What is expected:
Only certain lines below are wanted: those starting at the line containing "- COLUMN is" and ending at the line containing "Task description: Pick", both included, each retyped exactly.

Recorded data:
=== Begin Enclosure ===
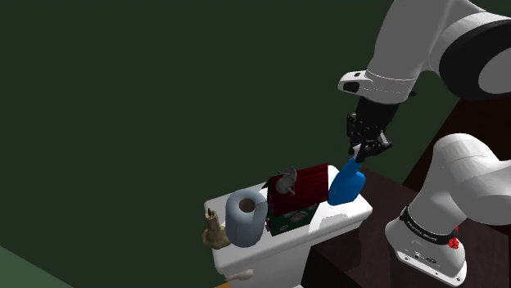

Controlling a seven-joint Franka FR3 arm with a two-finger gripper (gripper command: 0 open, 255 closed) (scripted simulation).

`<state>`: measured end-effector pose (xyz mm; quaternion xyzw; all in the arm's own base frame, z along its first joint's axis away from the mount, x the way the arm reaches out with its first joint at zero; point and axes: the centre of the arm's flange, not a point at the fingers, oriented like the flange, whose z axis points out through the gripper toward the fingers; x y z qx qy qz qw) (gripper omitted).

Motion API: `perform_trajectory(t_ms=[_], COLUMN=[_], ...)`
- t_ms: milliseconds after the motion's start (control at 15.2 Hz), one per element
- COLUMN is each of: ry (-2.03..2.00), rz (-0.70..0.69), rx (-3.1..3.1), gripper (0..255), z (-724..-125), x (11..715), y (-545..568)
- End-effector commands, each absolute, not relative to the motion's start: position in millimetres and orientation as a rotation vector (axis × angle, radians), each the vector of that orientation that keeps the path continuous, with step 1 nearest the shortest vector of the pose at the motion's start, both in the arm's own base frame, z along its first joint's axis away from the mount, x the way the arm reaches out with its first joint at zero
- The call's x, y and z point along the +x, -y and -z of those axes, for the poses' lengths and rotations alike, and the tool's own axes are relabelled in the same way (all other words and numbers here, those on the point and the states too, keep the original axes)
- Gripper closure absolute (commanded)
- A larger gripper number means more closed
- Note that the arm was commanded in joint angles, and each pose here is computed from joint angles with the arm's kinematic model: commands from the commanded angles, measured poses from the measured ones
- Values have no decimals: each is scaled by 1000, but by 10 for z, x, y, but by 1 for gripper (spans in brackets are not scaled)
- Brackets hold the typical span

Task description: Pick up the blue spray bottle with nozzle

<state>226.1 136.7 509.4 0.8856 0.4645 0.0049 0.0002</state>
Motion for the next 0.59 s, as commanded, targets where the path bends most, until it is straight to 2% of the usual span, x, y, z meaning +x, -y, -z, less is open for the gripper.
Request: perform_trajectory(t_ms=[0, 528], ry=[-1459, -1459], rz=[-15, -15], rx=[2782, 2782], gripper=[255, 255], z=[-5200, -5622], x=[2263, 2263], y=[-1368, -1368])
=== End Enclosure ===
Task result:
- COLUMN is each of: ry (-2.03..2.00), rz (-0.70..0.69), rx (-3.1..3.1), gripper (0..255), z (-724..-125), x (11..715), y (-545..568)
- End-effector commands, each absolute, not relative to the motion's start: position in millimetres and orientation as a rotation vector (axis × angle, radians), each the vector of that orientation that keeps the path continuous, with step 1 nearest the shortest vector of the pose at the motion's start, both in the arm's own base frame, z along its first joint's axis away from the mount, x the way the arm reaches out with its first joint at zero
- The call's x, y and z point along the +x, -y and -z of those axes, for the poses' lengths and rotations alike, and the tool's own axes are relabelled in the same way (all other words and numbers here, those on the point and the states too, keep the original axes)
- Gripper closure absolute (commanded)
- A larger gripper number means more closed
- Note that the arm was commanded in joint angles, and each pose here is computed from joint angles with the arm's kinematic model: commands from the commanded angles, measured poses from the measured ones
- Values have no decimals: each is scaled by 1000, but by 10 for z, x, y, but by 1 for gripper (spans in brackets are not scaled)
- Brackets hold the typical span

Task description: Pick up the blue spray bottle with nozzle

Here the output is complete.